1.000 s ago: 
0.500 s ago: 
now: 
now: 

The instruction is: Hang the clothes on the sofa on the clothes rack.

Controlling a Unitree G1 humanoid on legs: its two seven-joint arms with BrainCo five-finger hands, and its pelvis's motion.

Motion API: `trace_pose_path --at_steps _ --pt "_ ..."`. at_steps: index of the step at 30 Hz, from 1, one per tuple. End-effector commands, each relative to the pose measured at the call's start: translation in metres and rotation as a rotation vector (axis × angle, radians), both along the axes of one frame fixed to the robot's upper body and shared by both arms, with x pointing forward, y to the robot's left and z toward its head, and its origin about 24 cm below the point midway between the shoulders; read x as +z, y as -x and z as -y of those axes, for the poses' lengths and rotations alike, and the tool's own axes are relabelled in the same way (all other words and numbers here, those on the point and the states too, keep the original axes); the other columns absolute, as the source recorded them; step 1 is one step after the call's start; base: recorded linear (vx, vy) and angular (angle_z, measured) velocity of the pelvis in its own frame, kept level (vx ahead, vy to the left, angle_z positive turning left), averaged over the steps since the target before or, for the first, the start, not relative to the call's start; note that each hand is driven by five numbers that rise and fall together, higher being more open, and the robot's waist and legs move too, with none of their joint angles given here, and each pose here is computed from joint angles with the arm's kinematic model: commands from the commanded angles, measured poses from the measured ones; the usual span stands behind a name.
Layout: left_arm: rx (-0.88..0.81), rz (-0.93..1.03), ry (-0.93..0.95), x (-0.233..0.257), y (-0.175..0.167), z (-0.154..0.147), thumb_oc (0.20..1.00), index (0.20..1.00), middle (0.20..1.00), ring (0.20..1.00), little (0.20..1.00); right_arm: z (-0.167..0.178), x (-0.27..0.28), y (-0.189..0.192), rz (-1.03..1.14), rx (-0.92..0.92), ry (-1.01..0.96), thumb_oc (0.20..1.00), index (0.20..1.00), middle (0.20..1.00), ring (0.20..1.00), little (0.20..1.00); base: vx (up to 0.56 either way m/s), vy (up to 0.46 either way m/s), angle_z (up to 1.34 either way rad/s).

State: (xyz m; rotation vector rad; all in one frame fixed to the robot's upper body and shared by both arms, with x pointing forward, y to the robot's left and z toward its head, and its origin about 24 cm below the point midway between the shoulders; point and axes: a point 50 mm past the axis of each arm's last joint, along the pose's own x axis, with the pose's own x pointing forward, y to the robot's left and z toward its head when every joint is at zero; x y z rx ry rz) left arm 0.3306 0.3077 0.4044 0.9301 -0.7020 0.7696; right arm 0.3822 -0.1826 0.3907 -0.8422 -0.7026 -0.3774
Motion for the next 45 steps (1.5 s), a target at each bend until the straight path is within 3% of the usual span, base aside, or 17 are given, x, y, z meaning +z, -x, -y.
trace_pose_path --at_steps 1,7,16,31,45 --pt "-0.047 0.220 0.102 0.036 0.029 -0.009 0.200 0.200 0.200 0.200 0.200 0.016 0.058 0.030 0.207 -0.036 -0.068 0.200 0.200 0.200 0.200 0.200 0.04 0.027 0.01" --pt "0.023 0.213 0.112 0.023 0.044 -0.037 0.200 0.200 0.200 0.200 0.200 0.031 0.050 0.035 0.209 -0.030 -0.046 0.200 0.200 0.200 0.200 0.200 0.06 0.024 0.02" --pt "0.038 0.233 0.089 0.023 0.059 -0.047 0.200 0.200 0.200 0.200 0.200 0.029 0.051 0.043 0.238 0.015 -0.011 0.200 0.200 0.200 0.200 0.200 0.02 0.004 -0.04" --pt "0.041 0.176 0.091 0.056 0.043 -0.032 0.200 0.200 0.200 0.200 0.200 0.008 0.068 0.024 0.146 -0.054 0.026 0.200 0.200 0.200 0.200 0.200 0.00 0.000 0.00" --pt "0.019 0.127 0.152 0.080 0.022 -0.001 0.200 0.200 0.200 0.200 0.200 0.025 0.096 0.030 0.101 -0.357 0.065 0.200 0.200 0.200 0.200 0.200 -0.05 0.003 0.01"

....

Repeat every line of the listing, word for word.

1.000 s ago: 
0.500 s ago: 
now: 
now: 

The instruction is: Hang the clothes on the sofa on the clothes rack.

Controlling a Unitree G1 humanoid on legs: its two seven-joint arms with BrainCo five-finger hands, and its pelvis's motion.

Motion API: `trace_pose_path --at_steps _ --pt "_ ..."`. at_steps: index of the step at 30 Hz, from 1, one per tuple. End-effector commands, each relative to the pose measured at the call's start: translation in metres and rotation as a rotation vector (axis × angle, radians), both along the axes of one frame fixed to the robot's upper body and shared by both arms, with x pointing forward, y to the robot's left and z toward its head, and its origin about 24 cm below the point midway between the shoulders; read x as +z, y as -x and z as -y of those axes, for the poses' lengths and rotations alike, and the tool's own axes are relabelled in the same way (all other words and numbers here, those on the point and the states too, keep the original axes); the other columns absolute, as the source recorded them; step 1 is one step after the call's start; base: recorded linear (vx, vy) and angular (angle_z, measured) velocity of the pelvis in its own frame, kept level (vx ahead, vy to the left, angle_z positive turning left), averaged over the steps since the target before or, for the first, the start, not relative to the call's start; note that each hand is driven by five numbers that rise and fall together, higher being more open, and the robot's waist and legs move too, with none of their joint angles given here, and each pose here is computed from joint angles with the arm's kinematic model: commands from the commanded angles, measured poses from the measured ones; the usual span stands behind a name.
Layout: left_arm: rx (-0.88..0.81), rz (-0.93..1.03), ry (-0.93..0.95), x (-0.233..0.257), y (-0.175..0.167), z (-0.154..0.147), thumb_oc (0.20..1.00), index (0.20..1.00), middle (0.20..1.00), ring (0.20..1.00), little (0.20..1.00); right_arm: z (-0.167..0.178), x (-0.27..0.28), y (-0.189..0.192), rz (-1.03..1.14), rx (-0.92..0.92), ry (-1.01..0.96), thumb_oc (0.20..1.00), index (0.20..1.00), middle (0.20..1.00), ring (0.20..1.00), little (0.20..1.00); base: vx (up to 0.56 either way m/s), vy (up to 0.46 either way m/s), angle_z (up to 1.34 either way rad/s).

State: (xyz m; rotation vector rad; all in one frame fixed to the robot's upper body and shared by both arms, with x pointing forward, y to the robot's left and z toward its head, and its origin about 24 cm below the point midway between the shoulders; point and axes: a point 50 mm past the axis of each arm's last joint, along the pose's own x axis, with the pose's own x pointing forward, y to the robot's left and z toward its head when every joint is at zero; x y z rx ry rz) left arm 0.3306 0.3077 0.4044 0.9301 -0.7020 0.7696; right arm 0.3822 -0.1826 0.3907 -0.8422 -0.7026 -0.3774
Motion for the next 45 steps (1.5 s), a target at each bend until the straight path is within 3% of the usual span, base aside, or 17 are given, x, y, z meaning +z, -x, -y.
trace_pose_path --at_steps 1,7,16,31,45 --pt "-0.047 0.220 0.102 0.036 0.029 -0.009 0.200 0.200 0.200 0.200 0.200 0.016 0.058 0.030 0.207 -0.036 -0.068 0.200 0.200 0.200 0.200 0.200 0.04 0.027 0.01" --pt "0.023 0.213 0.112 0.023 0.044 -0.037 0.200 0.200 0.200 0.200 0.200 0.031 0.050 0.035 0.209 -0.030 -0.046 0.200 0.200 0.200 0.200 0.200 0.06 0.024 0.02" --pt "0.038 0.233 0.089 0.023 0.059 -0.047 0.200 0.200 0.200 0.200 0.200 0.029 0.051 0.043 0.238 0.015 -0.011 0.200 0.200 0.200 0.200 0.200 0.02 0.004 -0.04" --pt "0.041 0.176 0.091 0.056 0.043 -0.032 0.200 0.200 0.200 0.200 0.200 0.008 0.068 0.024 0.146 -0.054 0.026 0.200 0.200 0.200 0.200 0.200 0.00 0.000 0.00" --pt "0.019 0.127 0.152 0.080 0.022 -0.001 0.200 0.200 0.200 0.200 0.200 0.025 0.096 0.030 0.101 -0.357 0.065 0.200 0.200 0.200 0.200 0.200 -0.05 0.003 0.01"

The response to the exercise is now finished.